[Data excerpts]
----

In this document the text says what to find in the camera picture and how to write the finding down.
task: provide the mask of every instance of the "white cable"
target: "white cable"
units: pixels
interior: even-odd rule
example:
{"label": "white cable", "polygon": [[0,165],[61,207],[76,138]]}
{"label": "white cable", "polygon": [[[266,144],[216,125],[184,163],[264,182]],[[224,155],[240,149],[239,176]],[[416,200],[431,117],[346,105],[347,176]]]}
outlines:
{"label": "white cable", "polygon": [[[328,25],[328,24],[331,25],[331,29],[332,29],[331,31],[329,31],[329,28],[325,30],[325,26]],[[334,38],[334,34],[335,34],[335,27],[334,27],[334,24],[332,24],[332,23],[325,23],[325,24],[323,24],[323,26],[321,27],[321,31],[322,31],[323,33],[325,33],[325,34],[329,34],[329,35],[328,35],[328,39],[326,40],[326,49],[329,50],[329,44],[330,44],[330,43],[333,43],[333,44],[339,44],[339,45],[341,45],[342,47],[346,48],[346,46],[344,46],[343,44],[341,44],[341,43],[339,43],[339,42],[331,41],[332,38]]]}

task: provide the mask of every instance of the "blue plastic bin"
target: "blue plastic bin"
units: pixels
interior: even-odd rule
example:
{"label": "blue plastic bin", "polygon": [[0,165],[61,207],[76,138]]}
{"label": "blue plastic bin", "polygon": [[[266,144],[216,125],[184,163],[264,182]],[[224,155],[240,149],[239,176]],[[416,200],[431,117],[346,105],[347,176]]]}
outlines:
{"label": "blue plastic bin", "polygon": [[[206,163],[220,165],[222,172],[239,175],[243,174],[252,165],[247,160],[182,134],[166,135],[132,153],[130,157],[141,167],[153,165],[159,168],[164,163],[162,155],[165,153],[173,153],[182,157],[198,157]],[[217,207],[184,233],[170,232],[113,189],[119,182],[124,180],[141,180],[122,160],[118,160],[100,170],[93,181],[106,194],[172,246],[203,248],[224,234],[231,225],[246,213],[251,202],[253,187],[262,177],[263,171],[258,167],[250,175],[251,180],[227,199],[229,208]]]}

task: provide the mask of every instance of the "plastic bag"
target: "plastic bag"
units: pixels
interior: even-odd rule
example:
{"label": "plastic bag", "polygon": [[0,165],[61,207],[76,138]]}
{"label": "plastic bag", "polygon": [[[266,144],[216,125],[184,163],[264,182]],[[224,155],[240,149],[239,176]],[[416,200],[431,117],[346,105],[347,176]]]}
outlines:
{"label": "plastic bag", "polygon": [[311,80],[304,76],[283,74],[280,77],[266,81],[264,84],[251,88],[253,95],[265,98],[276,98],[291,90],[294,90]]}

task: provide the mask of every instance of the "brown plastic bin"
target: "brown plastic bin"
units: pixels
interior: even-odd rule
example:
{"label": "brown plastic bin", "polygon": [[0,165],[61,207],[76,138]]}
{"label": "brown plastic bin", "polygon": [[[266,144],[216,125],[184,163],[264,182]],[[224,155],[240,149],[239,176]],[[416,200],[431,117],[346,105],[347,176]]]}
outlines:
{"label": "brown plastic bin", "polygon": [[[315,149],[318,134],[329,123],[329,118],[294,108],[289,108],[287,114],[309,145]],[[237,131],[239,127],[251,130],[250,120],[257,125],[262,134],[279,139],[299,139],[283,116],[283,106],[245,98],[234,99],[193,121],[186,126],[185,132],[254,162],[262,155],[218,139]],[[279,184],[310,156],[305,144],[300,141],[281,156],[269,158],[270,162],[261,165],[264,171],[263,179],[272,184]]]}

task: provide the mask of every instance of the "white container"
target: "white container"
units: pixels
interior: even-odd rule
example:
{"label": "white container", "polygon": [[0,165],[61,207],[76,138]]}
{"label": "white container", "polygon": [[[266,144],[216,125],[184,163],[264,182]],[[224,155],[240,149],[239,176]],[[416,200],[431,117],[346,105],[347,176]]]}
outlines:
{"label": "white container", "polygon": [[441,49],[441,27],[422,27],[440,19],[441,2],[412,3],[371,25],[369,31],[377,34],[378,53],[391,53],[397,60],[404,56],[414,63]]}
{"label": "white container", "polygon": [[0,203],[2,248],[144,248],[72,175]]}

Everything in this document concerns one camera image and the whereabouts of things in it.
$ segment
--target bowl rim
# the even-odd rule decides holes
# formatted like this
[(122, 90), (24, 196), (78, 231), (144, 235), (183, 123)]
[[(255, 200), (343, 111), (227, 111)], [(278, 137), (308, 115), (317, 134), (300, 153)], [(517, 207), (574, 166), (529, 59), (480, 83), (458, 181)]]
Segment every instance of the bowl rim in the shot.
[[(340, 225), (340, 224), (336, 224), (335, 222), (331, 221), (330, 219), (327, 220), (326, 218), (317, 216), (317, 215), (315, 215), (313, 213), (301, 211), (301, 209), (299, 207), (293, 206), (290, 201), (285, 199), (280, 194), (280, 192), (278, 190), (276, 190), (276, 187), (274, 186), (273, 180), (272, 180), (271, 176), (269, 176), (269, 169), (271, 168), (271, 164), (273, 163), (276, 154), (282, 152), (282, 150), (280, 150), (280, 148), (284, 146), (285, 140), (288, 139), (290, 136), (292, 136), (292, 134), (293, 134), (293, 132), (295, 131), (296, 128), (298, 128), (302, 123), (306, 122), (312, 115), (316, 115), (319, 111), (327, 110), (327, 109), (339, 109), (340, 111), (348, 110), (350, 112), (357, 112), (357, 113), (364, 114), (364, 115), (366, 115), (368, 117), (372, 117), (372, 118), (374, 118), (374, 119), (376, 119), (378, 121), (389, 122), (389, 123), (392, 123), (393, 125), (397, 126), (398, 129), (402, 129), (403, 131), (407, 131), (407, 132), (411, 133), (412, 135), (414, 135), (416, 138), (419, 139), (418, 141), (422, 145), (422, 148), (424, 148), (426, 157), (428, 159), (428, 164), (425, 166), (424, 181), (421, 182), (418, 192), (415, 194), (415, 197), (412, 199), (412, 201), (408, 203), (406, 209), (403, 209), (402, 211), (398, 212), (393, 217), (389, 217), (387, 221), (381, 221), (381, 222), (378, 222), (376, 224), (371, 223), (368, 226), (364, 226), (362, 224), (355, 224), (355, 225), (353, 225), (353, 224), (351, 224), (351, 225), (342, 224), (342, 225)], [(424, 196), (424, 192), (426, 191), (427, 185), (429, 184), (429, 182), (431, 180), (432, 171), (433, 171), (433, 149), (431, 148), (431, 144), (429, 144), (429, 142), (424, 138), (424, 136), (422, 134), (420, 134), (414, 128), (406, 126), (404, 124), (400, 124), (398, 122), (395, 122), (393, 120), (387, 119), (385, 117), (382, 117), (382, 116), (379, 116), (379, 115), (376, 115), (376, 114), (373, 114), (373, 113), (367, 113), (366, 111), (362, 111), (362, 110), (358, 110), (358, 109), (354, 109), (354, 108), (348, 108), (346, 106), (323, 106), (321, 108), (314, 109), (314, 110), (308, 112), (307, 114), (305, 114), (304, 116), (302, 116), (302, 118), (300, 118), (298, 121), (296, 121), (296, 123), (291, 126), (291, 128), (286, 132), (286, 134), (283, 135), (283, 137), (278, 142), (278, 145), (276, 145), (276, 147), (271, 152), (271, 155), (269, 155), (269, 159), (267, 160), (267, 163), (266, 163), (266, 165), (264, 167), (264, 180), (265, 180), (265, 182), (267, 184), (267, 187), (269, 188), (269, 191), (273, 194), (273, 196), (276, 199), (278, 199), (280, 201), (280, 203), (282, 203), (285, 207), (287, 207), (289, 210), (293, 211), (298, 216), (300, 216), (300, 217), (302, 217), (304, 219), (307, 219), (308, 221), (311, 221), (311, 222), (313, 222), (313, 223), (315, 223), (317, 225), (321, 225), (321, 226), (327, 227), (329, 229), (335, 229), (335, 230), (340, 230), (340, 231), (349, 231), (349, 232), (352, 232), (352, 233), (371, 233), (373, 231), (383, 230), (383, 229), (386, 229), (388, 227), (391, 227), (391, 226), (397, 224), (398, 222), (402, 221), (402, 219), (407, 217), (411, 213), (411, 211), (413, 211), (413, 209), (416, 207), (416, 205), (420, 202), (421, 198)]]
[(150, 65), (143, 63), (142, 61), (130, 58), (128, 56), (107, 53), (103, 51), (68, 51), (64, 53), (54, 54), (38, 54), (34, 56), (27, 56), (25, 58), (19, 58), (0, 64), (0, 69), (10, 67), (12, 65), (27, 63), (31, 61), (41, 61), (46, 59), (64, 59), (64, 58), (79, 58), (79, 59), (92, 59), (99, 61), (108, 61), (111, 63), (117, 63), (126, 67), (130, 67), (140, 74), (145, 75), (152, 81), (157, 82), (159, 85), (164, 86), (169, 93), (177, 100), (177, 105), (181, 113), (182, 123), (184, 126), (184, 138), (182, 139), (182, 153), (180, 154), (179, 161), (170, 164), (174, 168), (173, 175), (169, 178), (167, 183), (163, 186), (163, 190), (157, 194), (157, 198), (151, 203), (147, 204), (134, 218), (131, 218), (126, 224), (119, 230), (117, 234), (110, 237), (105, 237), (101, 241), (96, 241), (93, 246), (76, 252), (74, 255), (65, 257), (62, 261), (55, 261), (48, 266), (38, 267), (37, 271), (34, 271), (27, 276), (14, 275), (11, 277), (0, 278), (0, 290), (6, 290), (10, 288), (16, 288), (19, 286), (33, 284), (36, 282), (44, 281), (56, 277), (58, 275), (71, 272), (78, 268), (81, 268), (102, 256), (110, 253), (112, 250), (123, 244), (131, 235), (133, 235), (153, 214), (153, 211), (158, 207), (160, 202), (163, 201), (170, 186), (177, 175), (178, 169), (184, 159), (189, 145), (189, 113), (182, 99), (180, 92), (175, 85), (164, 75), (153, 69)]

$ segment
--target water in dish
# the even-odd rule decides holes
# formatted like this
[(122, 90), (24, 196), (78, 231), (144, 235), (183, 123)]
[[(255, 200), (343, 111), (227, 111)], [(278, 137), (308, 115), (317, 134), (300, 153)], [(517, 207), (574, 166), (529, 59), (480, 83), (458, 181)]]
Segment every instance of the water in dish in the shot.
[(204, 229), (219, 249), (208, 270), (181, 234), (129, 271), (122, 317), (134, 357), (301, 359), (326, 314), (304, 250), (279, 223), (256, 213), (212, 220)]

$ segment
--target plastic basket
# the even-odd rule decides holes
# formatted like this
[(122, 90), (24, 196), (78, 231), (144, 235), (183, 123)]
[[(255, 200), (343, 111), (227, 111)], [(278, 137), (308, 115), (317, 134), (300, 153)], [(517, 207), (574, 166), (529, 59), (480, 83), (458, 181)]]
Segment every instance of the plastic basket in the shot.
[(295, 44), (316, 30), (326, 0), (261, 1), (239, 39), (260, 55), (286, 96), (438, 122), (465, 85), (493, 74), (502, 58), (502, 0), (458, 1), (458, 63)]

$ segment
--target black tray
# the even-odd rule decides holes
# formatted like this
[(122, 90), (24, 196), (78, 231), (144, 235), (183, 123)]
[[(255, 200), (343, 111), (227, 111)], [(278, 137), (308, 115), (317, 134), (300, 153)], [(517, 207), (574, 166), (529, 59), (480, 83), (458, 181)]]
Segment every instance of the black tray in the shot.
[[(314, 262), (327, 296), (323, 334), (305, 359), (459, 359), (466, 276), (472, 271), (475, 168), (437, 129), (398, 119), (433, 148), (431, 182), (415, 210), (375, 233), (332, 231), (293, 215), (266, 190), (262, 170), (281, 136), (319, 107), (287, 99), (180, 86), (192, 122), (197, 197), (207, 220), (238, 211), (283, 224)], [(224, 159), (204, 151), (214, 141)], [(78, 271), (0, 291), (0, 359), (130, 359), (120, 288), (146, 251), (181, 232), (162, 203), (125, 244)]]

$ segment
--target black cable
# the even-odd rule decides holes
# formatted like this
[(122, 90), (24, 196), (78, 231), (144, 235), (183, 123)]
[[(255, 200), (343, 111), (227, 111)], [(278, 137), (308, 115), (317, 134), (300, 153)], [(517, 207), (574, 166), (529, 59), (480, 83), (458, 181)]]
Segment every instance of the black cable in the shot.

----

Activity |
As you read the records above, find each line that contains "document" and copy it.

Output below |
In this document the text says what to find in the camera picture and how to write the finding down.
Everything in this document concerns one camera image and the whereabouts of things in it.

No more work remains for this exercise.